What a week it has been for Novak Djokovic. Told on Wednesday that he will be able to travel to Australia in January, a delighted Djokovic responded with a series of on-court masterclasses.
As he celebrated on Sunday night – first holding up the ATP Finals trophy, and then lifting his eight-year-old son Stefan into his arms – Djokovic looked around with a glint that evoked Arnold Schwarzenegger in the Terminator movies.
Not so much “I’ll be back.” More “I’m back already, and what are you lot going to do about it?”
For the most part, 2022 had been a story of frustration for Djokovic. He was excluded from two of the four grand slams because of his rejection of the Covid vaccine. At Wimbledon, he cruised to his fourth successive title on Centre Court – but earned no rankings points for it, thanks to the sport-wide row over Russian and Belarusian players.
Another player might have become demoralised by such repeated setbacks. But that was never likely to be Djokovic’s response. Instead, his exclusion has only spurred him on, sending him back to the practice courts to fine-tune his already streamlined game.
We shouldn’t be entirely surprised. Remember that Djokovic began his tennis life as the pauper at the feast where Roger Federer and Rafael Nadal sat in ermine. His genius was the ability to see himself alongside them, or even above them – an outcome that now seems increasingly likely – where others simply bowed their heads.
This bravado – which was only fuelled by his early status as the outsider – still gives him wings. “What I hold in my mind is a huge hunger still to win trophies,” Djokovic told reporters in the interview room on Sunday. “So see you in Australia!”
Djokovic’s supremacy in Turin was startling. Okay, so there was one match – the second group-stager against Daniil Medvedev – where he got drawn into a dogfight. But his other four wins – all against top-ten opposition – were straight-sets affairs.
Against Casper Ruud on Sunday night, he looked uncomfortable in the first set – puffing between points and massaging his temples – but then dominated the second. Any sense of weariness was dispelled by an astonishing 36-shot rally in the final game of his 7-5, 6-3 victory.
As Djokovic explained afterwards, “It’s an internal battle with myself because there’s one voice that is always telling you ‘You can’t do it, you’re too tired,’ this and that, right?”
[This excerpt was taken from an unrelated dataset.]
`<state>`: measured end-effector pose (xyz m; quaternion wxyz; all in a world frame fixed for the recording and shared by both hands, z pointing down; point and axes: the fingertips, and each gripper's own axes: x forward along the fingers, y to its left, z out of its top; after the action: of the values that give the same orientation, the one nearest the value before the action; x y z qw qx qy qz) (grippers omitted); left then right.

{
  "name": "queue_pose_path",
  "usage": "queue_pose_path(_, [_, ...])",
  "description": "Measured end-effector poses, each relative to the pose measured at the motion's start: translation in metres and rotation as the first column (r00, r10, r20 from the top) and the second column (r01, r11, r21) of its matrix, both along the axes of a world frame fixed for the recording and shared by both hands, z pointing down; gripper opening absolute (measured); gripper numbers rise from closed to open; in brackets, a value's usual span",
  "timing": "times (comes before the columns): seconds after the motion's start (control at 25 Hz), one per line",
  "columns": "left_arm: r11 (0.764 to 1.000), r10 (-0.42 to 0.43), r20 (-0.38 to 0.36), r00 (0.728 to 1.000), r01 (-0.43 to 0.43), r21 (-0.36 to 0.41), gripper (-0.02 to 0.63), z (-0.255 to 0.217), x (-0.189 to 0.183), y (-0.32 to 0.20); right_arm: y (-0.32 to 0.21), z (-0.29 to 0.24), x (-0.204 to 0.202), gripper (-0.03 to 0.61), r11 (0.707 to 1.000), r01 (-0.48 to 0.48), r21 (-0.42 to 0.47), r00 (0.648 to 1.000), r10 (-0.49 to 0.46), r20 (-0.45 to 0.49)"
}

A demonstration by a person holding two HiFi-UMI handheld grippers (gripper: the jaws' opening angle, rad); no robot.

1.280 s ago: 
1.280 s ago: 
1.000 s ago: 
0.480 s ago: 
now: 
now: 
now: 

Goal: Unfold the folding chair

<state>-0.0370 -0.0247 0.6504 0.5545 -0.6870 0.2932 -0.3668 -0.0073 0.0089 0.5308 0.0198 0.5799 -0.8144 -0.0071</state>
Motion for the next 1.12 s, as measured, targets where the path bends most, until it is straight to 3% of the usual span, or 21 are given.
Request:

He has won that battle more often than not over the years, which is one reason why the younger generation fear him so much. Another is his technical mastery, which is surely unsurpassed in the long history of this sport. There is no stroke – not even the overhead, these days – that he does not play with commitment and control.
With eight weeks to go until the first ball is hit in Melbourne, any sensible bookie would make Djokovic the odds-on favourite – if only because it is hard to identify a plausible challenger. Just look at his head-to-heads against the other three semi-finalists in Turin. Djokovic leads Ruud 4-0, Taylor Fritz 6-0 and Andrey Rublev 2-1.
A counter-argument might posit that two 19-year-olds – Carlos Alcaraz and Holger Rune – have beaten Djokovic this year. But these were both best-of-three-set matches, whereas the Australian Open’s longer format favours Djokovic’s preternatural endurance. Plus, the sample sizes are still too small to pronounce these as worthy rivalries.
The real rivalry is with Rafael Nadal, who trails 30-29 in the most prolific series in ATP Tour history. On Rod Laver Arena in Melbourne, Djokovic has won both their meetings, including a two-hour demolition in the 2019 final which must rank among the lowest moments in Nadal’s career.
Nadal’s army of followers will point out that he won last year’s Australian Open, coming back from career-threatening trouble with his foot and a two-set deficit against Medvedev in the final. While few would back him to retain the Norman Brookes Challenge Cup – thanks largely to another litany of injury worries in 2022 – we were equally sceptical 12 months ago. So there’s a case for reserving judgement.
What does seem probable is that, if Nadal wants to maintain his position at the top of the grand-slam leaderboard, he will have to take Djokovic out himself. For the umpteenth season in a row, the kids still haven’t made a strong enough case for the succession.
“In my mind I always see myself as the best player in the world,” said Djokovic on Sunday night. He might only be ranked at No5, because of 2022’s bizarre events, but it’s increasingly hard to disagree.